Злой огонек сверкнул в глазах охотника, но он смолчал и направился к кубрику; остановившись на трапе, он взглянул вверх. Все матросы столпились теперь на палубе, все глаза были обращены туда, где шла борьба жизни со смертью. Черствость, бессердечие тех людей, которым современный промышленный строй предоставил власть над жизнью других, ужаснули меня. Мне, стоявшему всегда в стороне от житейского водоворота, даже на ум не приходило, что труд человека может быть сопряжен с такой опасностью. Человеческая жизнь всегда представлялась мне чем-то высоко священным, а здесь ее не ставили ни во что, здесь она была не больше как цифрой в коммерческих расчетах. Должен оговориться: матросы сочувствовали своему товарищу, взять к примеру того же Джонсона, но начальство – капитан и охотники – проявляли полное бессердечие и равнодушие. Ведь и Стэндиш вступился за матроса лишь потому, что не хотел потерять гребца. Будь это гребец с другой шлюпки, он отнесся бы к происшествию так же, как остальные, оно только позабавило бы его.
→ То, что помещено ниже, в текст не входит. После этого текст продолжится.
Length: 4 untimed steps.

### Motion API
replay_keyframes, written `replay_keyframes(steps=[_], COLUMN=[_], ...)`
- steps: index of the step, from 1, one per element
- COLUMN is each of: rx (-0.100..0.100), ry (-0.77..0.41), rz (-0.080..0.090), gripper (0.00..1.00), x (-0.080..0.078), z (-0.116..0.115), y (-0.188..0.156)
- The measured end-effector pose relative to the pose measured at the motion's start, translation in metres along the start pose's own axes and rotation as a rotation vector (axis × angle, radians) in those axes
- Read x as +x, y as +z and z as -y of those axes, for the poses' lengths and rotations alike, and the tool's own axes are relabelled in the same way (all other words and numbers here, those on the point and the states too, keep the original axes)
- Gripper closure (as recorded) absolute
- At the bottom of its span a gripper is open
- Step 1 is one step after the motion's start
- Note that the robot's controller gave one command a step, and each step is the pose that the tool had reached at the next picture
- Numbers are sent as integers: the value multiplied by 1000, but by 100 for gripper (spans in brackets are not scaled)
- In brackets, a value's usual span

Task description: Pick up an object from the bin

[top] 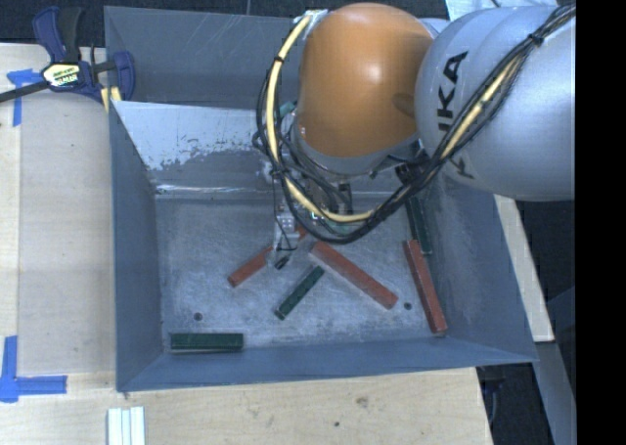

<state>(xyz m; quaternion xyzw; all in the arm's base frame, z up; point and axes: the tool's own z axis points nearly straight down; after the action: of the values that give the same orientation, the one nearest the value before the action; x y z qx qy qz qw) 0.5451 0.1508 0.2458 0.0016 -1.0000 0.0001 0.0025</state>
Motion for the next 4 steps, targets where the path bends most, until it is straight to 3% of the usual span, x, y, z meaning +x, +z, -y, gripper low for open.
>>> replay_keyframes(steps=[1, 2, 3, 4], rx=[2, 1, -2, -2], ry=[232, 220, 218, 190], rz=[-1, 10, 11, 17], gripper=[0, 0, 100, 100], x=[23, -36, -35, -37], z=[33, 71, 68, 88], y=[130, 178, 175, 70])
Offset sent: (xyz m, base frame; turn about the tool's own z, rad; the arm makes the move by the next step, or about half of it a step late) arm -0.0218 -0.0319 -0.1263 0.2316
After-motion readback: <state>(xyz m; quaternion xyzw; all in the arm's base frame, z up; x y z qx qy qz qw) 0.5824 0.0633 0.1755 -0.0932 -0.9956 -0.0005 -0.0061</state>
Но вернемся к Гаррисону. Минут десять Иогансен всячески понукал и поносил несчастного и заставил его наконец двинуться с места. Матрос добрался все же до кока гафеля. Там он уселся на гафель верхом, и ему стало легче держаться. Он очистил шкот и мог теперь вернуться, спустившись по фалу к мачте. Но у него уже, как видно, не хватало духу. Он не решался променять свое опасное положение на еще более опасный спуск.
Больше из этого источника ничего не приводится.